Time and isolation drives divergence in species, and the dark-eyed junco’s divergence happened recently in terms of natural history — about 10,000-20,000 years ago, when juncos started recolonizing North America after glaciers from the ice age started to recede. Given more time, they may diverge into more species.
Virginia’s slate-colored junco, one of six subspecies of dark-eyed juncos, ranges from the North Carolina Appalachians north through most of Canada and across to Alaska. The other subspecies inhabit western regions. The various populations can and do interbreed where their ranges overlap.
The film explores junco populations throughout the Americas, showing their range and adaptability and taking viewers through some spectacular scenery in the process. The birds are shown up close in their natural habitat and in captivity, and the researchers interviewed are knowledgeable and passionate about their subject.
Packed with science, the 88-minute film is also entertaining. To make it easy to use in high school and college classrooms, the filmmakers divided it into eight segments. It’s available for streaming online for free. According to the website, organizations that want to show the film on a big screen can also get high-quality discs in various formats for only the cost of shipping; companion resources are also available.
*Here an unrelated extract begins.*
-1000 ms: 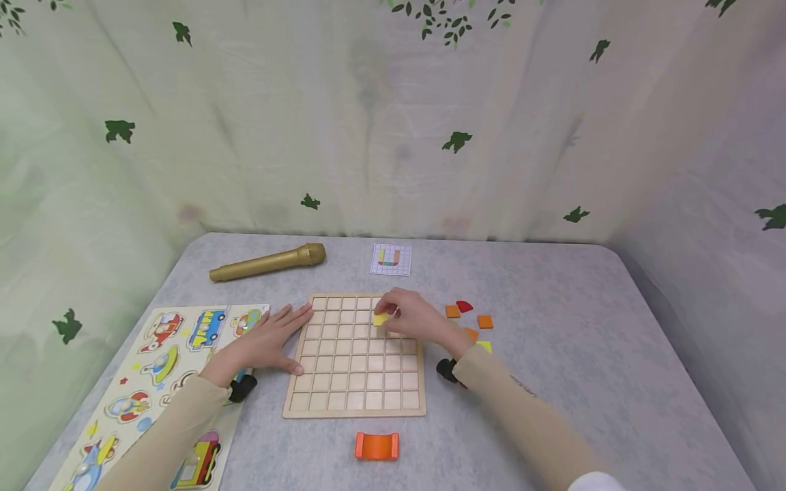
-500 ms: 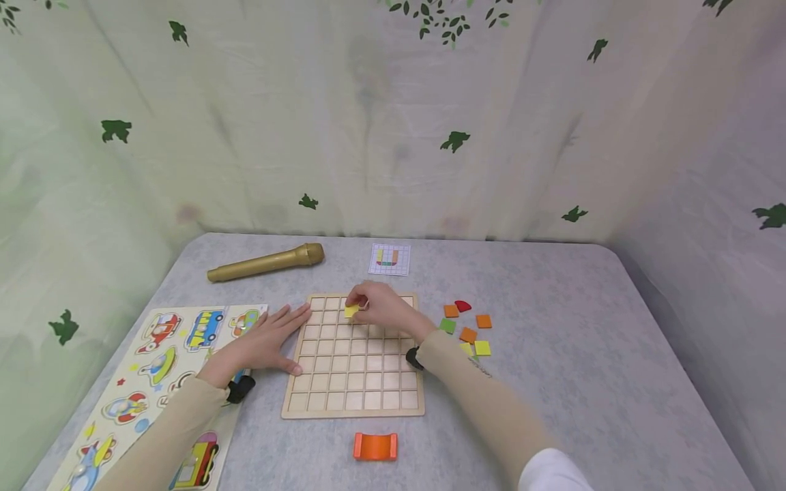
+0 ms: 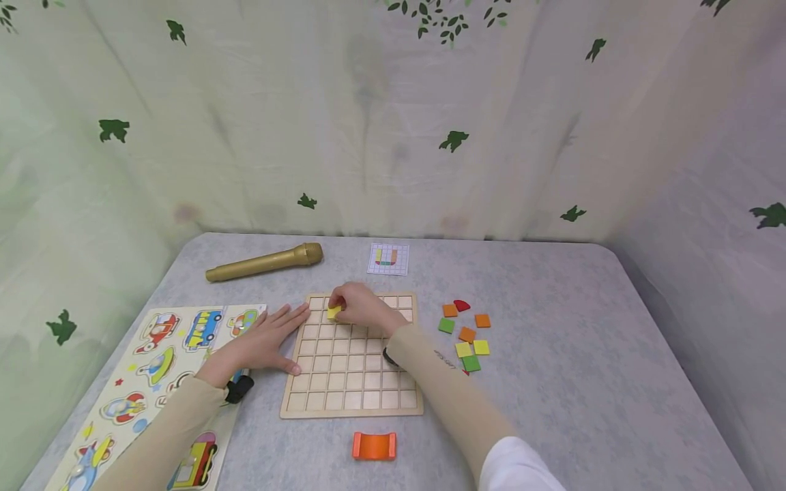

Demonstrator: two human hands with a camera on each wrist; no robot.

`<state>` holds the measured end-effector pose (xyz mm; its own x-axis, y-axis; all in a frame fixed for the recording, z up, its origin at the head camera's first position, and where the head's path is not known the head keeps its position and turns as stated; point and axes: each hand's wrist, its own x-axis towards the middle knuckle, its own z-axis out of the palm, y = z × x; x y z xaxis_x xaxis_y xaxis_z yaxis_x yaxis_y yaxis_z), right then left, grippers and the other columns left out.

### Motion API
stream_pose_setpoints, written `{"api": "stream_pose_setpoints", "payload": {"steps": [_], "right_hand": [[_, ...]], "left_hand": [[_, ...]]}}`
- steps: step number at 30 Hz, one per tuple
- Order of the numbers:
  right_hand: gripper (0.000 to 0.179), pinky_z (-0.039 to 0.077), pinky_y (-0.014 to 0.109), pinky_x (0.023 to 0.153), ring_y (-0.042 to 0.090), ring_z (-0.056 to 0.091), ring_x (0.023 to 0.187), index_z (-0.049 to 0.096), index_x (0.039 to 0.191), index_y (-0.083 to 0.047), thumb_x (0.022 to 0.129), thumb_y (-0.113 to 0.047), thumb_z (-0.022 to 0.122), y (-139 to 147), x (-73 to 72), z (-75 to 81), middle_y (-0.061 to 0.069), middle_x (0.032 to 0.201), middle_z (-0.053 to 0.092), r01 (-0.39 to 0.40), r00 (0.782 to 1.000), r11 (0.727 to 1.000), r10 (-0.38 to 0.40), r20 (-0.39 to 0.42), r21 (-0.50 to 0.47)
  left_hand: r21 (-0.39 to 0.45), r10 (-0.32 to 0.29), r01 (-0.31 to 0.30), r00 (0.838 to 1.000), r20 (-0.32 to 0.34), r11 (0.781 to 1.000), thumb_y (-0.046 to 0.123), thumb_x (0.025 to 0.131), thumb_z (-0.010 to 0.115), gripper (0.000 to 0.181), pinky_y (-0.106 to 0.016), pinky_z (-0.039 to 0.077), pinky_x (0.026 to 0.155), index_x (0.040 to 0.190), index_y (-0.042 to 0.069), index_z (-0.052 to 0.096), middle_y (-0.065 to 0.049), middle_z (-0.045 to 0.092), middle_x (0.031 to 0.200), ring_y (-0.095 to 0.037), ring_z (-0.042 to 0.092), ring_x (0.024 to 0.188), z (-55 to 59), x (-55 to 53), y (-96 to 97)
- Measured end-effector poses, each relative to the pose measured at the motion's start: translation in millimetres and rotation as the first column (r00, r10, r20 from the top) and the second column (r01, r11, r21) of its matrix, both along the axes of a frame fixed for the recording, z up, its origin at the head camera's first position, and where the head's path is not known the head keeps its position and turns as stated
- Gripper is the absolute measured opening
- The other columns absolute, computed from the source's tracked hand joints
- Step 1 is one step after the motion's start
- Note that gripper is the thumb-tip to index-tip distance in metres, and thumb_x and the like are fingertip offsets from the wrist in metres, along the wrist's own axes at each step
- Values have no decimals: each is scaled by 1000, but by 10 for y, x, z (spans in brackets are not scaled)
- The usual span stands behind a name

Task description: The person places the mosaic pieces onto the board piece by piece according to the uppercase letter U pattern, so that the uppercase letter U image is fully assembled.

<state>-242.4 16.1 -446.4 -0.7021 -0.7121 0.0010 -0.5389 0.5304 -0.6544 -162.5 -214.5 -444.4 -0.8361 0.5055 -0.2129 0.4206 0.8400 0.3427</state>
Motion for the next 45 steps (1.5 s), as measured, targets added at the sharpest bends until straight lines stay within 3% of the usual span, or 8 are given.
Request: {"api": "stream_pose_setpoints", "payload": {"steps": [10, 25, 34, 40, 45], "right_hand": [[13, 46, 23, 73, 13, 55, 82, 68, 99, -4, 86, -2, 68, -140, -7, 22, 3, 90, 63, 8, 1000, 995, -7, -6, 95], [16, 45, 23, 74, 13, 53, 81, 65, 96, -5, 83, -1, 72, -222, 8, 16, 3, 88, 59, 14, 1000, 993, -14, 6, 119], [18, 47, 23, 76, 13, 55, 83, 65, 101, -2, 84, 2, 65, -24, -29, 6, 4, 90, 61, 24, 996, 999, -22, 83, -23], [18, 48, 26, 80, 15, 57, 89, 64, 105, 1, 88, -1, 65, 260, -33, 71, 7, 97, 63, 68, 986, 990, -47, 162, -124], [20, 49, 28, 80, 17, 58, 88, 64, 107, 4, 88, -2, 66, 553, -34, 104, 13, 99, 64, 93, 982, 982, -63, 177, -166]], "left_hand": [[8, -43, 43, 999, -10, 999, 49, 71, 79, 108, -61, 15, 109, 148, -5, 26, -20, 19, 156, -42, 16, 140, -3, -20, 1], [10, -44, 44, 999, 14, 999, 49, 72, 78, 108, -60, 17, 109, 148, -6, 24, -21, 17, 156, -42, 16, 140, -19, -26, -6], [9, -32, 32, 999, 27, 999, 46, 71, 80, 108, -58, 18, 110, 148, -6, 25, -21, 17, 155, -42, 17, 140, 6, -23, 7], [11, -26, 25, 999, 34, 1000, 45, 71, 80, 108, -57, 17, 110, 148, -6, 24, -21, 16, 156, -42, 16, 140, 9, -20, 15], [31, -50, 50, 999, 13, 998, 46, 71, 80, 108, -58, 18, 110, 147, -8, 25, -23, 17, 155, -44, 17, 139, 5, -20, 4]]}}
With all the research that’s been done on juncos, more research is warranted, say the researchers featured in the film. For example, they say, juncos can teach us more about speciation, adaptation, climate change, the brain, hybridization, evolution, gene expression, the effect of genes on behavior, hormones, sex and reproduction, monogamy, maternal care, violence, range expansion, communication, geographic variation, food, death, sensory systems, trait selection, disease ecology, olfaction and ourselves. Perhaps most important, as Ketterson concludes, “We can learn a lot about beauty in nature from the junco.”
I highly recommend “Ordinary Extraordinary Junco.” After viewing it, I looked at the juncos rustling around in my yard with new interest and respect.
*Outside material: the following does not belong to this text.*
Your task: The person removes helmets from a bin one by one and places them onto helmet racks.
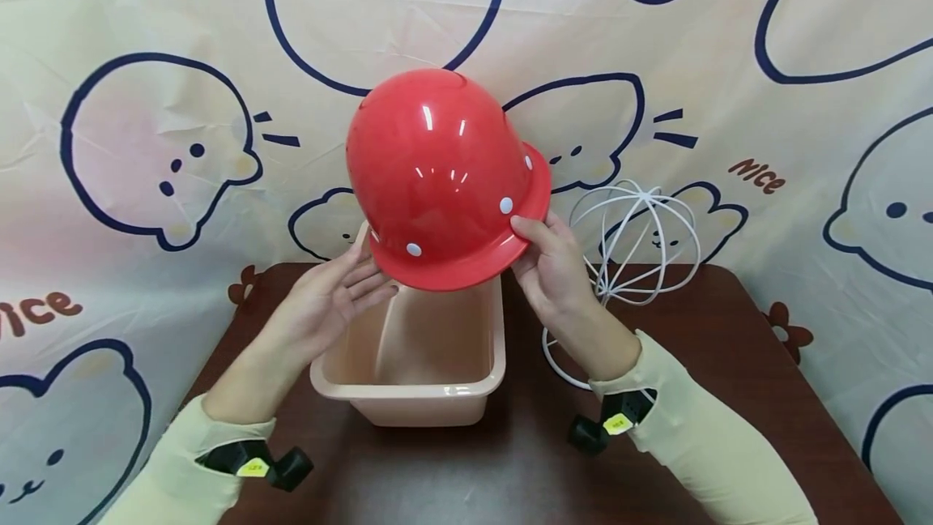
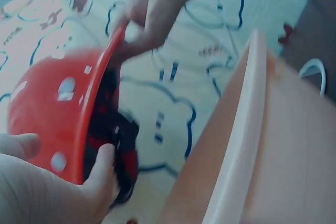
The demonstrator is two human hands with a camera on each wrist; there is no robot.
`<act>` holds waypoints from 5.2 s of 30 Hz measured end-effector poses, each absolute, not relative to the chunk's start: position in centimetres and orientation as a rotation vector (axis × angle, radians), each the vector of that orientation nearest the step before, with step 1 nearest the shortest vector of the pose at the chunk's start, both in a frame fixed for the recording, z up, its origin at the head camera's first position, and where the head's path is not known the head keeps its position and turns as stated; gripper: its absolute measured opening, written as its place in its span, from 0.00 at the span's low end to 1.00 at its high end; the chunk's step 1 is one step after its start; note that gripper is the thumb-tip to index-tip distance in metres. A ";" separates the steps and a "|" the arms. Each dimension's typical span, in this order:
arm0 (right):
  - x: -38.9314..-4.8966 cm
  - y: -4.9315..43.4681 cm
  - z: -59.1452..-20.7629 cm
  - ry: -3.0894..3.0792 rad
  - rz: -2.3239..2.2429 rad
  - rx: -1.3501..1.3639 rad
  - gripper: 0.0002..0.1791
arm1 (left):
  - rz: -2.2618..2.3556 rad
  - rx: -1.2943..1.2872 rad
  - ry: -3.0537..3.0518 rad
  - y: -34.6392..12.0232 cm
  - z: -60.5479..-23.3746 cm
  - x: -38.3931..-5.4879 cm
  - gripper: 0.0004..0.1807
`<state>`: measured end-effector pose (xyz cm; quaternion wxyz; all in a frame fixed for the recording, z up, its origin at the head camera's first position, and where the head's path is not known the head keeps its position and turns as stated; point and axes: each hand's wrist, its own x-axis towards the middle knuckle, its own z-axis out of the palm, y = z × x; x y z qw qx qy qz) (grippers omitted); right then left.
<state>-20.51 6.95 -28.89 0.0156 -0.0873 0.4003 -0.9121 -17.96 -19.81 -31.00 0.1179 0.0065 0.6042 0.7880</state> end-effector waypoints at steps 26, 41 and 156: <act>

- Pioneering junco research by eccentric Canadian scientist William Rowan in the 1920s, which led to his discovery of photoperiodism (the physiological response to changes in day length) in animals. He found this affected the size of male juncos’ gonads, which in turn triggered migration and other breeding behaviors.
- The ground-breaking research on the effect of testosterone on behavior, physiology and evolutionary fitness of juncos by an Indiana University team of biologists at Mountain Lake Biological Station in Virginia’s Blue Ridge Mountains. As Ellen Ketterson, the team’s leader and executive producer of the film, says, “People are more like birds than we would ever have guessed.” (Spoiler alert: The males with less testosterone had fewer but better-quality offspring that were more likely to survive because their fathers stuck around to help raise them.)
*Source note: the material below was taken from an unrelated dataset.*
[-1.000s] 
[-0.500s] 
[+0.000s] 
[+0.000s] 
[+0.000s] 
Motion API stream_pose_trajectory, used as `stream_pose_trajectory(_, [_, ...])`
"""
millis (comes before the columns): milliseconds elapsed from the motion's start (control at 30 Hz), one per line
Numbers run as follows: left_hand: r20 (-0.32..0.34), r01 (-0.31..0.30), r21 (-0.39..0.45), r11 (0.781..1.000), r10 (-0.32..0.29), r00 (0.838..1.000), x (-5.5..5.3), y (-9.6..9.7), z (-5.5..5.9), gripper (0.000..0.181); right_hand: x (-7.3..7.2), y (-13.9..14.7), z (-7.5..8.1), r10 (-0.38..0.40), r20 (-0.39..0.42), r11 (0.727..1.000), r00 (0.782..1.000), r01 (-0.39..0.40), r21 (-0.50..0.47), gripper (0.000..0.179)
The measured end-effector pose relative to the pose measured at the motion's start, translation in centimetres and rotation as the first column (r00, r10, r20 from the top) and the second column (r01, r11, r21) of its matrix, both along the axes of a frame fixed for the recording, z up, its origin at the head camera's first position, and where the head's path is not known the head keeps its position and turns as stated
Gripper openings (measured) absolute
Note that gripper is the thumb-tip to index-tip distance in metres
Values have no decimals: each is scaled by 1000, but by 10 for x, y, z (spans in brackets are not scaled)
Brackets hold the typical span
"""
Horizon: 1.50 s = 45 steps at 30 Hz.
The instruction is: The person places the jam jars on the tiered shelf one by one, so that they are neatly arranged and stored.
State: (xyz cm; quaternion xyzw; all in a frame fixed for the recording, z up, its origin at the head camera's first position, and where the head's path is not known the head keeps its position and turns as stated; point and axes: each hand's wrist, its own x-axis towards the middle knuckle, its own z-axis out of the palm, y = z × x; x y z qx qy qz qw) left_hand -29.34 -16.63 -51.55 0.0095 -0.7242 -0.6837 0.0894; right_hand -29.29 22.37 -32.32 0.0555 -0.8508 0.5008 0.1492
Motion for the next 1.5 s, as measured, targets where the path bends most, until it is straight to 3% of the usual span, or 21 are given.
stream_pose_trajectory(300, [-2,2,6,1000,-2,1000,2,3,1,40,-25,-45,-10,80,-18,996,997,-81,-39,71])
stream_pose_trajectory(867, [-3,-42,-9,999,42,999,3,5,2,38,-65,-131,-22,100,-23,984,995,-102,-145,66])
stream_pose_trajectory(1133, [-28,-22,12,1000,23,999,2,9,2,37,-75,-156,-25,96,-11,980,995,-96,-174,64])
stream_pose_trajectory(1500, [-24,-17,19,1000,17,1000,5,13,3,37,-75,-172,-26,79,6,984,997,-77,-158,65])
- Journeys through Central America to a stunning mountainous island and inland to magnificent mountain locations (“sky islands”), where researchers are studying why some junco species are unique to a defined geographic location and how they are affected by geographic isolation.
- A study of the rapid adaptations of a small group of dark-eyed juncos after they took up year-round residence at the urban University of California—San Diego campus on the coast instead of migrating inland to the mountains to breed. The adaptations include becoming bolder in novel situations and males’ heightening the pitch of their song to rise above traffic noise. The segment showing students socializing on campus in the spring while the narrator talks about breeding-season behavior not-so-subtly underscores how much we humans have in common with juncos.